The businessman told the U.S. Marshals he had no idea that the woman who called herself Beth was actually Kaitlin Armstrong, but he did tell them where they might find her.
Det. Marc McLeod: He’s like, “Well, I met her at a yoga studio in Jacó.”
Jacó is a popular tourist destination known for its nightlife and its beaches and the perfect place to hide. It was the U.S. Marshals’ first real tip, so they rushed there.
They canvassed the area, combed through hours of surveillance video, but could not find a single sign of Kaitlin Armstrong anywhere. It was a bust.
Chris Godsick: … but the Marshals have one more solid lead and that takes them to a beautiful touristy beach town— a one-street town called Santa Teresa.
WAS KAITLIN ARMSTRONG HIDING IN PLAIN SIGHT?
One month after Kaitlin Armstrong disappeared, the U.S. Marshals were in hot pursuit of her in another area of Costa Rica. A source had suggested she might have gone to a small village on the Pacific coast.
The U.S. Marshals took a ferry to reach a remote peninsula. Once there, they drove by car through mountains to the tiny town of Santa Teresa. But when they finally arrived, they ran into an unexpected problem.
Jonathan Vigliotti: … you get to Santa Teresa. … Was it easy to identify her there from the other people that were there?

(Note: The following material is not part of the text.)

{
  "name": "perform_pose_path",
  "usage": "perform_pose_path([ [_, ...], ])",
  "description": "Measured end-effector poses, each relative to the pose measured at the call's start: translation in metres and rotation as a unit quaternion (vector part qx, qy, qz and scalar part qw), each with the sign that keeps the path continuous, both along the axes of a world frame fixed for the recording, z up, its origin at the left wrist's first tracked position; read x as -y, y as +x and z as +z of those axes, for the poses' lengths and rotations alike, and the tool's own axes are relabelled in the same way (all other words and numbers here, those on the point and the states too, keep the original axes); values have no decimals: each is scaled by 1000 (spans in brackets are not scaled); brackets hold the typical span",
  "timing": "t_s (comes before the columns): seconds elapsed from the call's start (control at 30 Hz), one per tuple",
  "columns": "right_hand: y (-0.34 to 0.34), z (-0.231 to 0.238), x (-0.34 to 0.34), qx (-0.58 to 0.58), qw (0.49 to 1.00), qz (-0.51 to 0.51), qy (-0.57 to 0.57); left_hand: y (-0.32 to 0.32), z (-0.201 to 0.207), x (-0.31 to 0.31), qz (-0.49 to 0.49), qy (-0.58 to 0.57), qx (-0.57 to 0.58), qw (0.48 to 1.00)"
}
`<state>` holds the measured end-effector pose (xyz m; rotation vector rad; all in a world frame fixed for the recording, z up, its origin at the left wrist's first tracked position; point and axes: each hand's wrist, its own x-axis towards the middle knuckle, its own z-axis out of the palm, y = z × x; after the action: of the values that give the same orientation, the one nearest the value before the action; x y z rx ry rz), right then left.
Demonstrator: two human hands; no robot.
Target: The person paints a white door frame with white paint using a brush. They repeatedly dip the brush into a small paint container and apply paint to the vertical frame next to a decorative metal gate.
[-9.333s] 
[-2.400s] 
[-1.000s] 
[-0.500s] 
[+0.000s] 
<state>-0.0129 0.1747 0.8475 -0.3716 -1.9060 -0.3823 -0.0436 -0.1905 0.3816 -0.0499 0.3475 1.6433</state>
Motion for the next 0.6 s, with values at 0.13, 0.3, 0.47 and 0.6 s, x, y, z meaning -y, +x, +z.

Deputy U.S. Marshal Damien Fernandez: I think from the get-go we were told … you’re gonna be in for a surprise ’cause a lot of the women in Santa Teresa look just like Kaitlin — a lot of them.
And it turns out, that advice was right. The town was full of foreign tourists. Deputy U.S. Marshals Fernandez and Perez arrived in Santa Teresa after dark.
Deputy U.S. Marshal Emir Perez: So, we get there, and he starts walking down a main strip that’s there, uh, like down the street.
Deputy U.S. Marshal Damien Fernandez: There’s only one road on — on that town.
Deputy U.S. Marshal Emir Perez: And he sees —
Deputy U.S. Marshal Damien Fernandez: Main road.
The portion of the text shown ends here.